The losses we experience in our lives do not readily come up for discussion. We either avoid them or let them be, no questions asked. That way we don't have to lie. Most of the time we don't know what to say anyway, or we say something that is totally not helpful: "You must miss out on a lot of things."
My usual answer: "I don't think I miss too much."
My hearing loss has been a big adjustment. Gradually it has become worse, and now it is profound. Modern technology has been a great bonus for me, such as a digital hearing aid as well as my computer and iPad that I use to make my voice heard. Using closed captioning, I can still watch TV. An FM system (hearing loop) works well for me, but the telephone just does not cut it anymore.
Not being able to hear well brings many frustrations, but I try to put this loss in the right perspective.
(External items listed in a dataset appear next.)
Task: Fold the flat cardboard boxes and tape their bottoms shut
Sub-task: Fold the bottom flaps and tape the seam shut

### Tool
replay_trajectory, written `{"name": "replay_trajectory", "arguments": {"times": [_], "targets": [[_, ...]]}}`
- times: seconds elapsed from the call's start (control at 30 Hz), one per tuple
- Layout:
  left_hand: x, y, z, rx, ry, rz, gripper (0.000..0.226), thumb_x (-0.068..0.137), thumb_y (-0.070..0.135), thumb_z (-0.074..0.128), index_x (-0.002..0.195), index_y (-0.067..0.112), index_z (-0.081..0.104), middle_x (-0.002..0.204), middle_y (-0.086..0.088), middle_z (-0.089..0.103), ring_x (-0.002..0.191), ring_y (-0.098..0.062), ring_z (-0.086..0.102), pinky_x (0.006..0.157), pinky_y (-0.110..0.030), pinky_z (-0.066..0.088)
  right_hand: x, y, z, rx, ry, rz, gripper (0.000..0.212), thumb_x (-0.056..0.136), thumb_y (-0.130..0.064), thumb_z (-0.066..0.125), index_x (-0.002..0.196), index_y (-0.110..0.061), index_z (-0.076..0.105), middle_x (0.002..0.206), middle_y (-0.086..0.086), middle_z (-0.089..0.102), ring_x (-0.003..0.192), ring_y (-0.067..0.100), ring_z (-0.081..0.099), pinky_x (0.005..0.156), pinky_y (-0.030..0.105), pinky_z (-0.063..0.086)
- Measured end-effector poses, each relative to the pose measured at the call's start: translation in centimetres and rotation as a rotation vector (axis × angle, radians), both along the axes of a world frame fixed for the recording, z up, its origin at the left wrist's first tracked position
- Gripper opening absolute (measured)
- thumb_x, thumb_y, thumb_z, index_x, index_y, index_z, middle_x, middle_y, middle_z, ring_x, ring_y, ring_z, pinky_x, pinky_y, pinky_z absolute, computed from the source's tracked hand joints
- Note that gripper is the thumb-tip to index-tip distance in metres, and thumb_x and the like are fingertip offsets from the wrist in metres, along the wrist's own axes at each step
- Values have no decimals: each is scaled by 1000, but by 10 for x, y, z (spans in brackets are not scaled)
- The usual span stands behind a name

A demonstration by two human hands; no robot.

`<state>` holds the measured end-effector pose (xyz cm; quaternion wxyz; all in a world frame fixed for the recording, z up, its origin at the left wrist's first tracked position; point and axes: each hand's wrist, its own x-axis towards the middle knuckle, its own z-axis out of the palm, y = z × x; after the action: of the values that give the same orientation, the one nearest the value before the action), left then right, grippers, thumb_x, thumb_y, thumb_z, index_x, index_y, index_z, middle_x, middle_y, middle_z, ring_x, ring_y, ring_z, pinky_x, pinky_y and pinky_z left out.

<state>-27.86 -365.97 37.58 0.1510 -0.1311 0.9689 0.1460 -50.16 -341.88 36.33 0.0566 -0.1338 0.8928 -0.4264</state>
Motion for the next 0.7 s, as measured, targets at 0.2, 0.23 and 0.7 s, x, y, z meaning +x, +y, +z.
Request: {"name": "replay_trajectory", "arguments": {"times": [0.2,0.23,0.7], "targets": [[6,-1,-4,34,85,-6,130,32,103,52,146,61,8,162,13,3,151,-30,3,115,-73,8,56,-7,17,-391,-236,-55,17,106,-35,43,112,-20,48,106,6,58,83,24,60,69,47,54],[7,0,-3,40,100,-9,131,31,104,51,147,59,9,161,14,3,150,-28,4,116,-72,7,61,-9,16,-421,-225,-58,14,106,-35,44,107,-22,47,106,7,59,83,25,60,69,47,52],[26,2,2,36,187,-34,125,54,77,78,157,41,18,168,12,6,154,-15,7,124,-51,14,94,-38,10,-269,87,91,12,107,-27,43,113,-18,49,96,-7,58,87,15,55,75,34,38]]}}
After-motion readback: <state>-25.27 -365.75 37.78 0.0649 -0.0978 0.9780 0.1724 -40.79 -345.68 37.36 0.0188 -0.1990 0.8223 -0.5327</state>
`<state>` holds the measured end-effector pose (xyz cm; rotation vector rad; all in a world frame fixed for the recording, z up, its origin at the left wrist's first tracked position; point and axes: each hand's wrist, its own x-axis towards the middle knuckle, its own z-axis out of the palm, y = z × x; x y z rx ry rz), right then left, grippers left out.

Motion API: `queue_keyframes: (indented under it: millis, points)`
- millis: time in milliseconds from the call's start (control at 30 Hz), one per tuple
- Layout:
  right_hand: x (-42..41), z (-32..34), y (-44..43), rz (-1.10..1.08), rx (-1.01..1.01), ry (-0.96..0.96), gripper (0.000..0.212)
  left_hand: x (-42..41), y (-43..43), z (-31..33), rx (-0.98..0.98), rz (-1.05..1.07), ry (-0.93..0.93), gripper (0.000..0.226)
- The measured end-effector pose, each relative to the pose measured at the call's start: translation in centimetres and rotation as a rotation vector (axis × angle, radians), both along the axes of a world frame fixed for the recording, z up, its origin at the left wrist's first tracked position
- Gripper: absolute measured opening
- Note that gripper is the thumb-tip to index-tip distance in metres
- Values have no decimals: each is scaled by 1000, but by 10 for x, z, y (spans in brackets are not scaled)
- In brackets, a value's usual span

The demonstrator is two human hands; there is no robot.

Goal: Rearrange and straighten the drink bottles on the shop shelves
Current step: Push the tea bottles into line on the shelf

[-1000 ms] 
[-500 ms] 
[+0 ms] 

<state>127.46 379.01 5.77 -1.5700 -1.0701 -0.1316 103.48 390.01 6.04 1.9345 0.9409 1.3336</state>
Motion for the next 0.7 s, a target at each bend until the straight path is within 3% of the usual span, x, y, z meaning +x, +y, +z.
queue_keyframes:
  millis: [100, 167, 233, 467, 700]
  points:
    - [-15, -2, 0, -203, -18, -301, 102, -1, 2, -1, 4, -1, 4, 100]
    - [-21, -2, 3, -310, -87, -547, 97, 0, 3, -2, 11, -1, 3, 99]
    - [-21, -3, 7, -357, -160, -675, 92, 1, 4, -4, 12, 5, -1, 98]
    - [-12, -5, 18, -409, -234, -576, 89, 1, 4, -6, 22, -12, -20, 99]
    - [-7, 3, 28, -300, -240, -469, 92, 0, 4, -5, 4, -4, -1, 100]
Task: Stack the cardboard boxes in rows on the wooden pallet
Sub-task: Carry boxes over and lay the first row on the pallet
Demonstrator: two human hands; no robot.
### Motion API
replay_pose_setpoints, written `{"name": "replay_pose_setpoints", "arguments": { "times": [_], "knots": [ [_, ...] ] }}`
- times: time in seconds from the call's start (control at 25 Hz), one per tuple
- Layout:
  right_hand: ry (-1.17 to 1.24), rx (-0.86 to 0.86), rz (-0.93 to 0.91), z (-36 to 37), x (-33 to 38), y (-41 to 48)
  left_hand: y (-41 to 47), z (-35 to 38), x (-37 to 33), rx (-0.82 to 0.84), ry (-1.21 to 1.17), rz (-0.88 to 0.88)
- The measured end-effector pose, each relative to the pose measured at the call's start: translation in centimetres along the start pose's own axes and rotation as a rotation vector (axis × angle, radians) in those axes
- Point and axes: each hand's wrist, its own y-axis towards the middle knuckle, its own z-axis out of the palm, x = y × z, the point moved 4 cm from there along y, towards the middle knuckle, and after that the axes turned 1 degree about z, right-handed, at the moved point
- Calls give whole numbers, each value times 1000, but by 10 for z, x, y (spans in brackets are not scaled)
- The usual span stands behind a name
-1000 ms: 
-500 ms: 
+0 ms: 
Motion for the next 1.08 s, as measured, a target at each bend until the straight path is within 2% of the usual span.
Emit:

It is no one’s fault. Although I have remind people that they are speaking too fast and are not articulating their words well, in reality nobody is to blame.
I am blessed with an inquisitive mind, but sometimes it has become a stumbling block. For instance: when I sit in church I need to be able to hear what the pastor is saying and praying. I cannot possibly sit there and act as if everything is okay, when I don't have a clue what is said. So I have learned to ask for help. Fortunately I have pastors who are most willing to send me their sermons in advance, so that I can follow every word on my iPad during the service. I thank them regularly for their efforts.
It is difficult for others to remember what my loss is all about, and I understand that. Sometimes even my own children forget, although they try to make accommodations whenever they can.
Helping the hard of hearing is an educational process. Here are some helpful hints.
- Always face the person you are talking to.
- Talk slower, not louder.
- Make sure the other can see your lips when you talk. (I do a lot of lip reading.)
- Find a quiet environment to have a conversation. (At church, when someone wants to talk to me, I usually move towards the empty council room.)
- Use pen and paper when needed to clarify the situation.
- Have patience. Sometimes a person will say something to me, and I miss the point. So I ask him/her to say it again.
I make one blunder after another and we can laugh about it, which is great. No need to take myself so seriously. And no apology needed either. If I repeat what I think the other person is saying, it is often different. We both have a good laugh.
It does not get easier as time goes on, but one thing has helped me greatly. Though I am alone, I am not lonely. As I regularly assess my situation, I discover that there are lots of things I still can do. I love knitting and crocheting. I love to surprise people and give away handmade items. I have a passion for books and love reading a good story. Any kind of music is out. I can think, write, see, feel, touch, smell. When I look at all the possibilities, life becomes exciting again.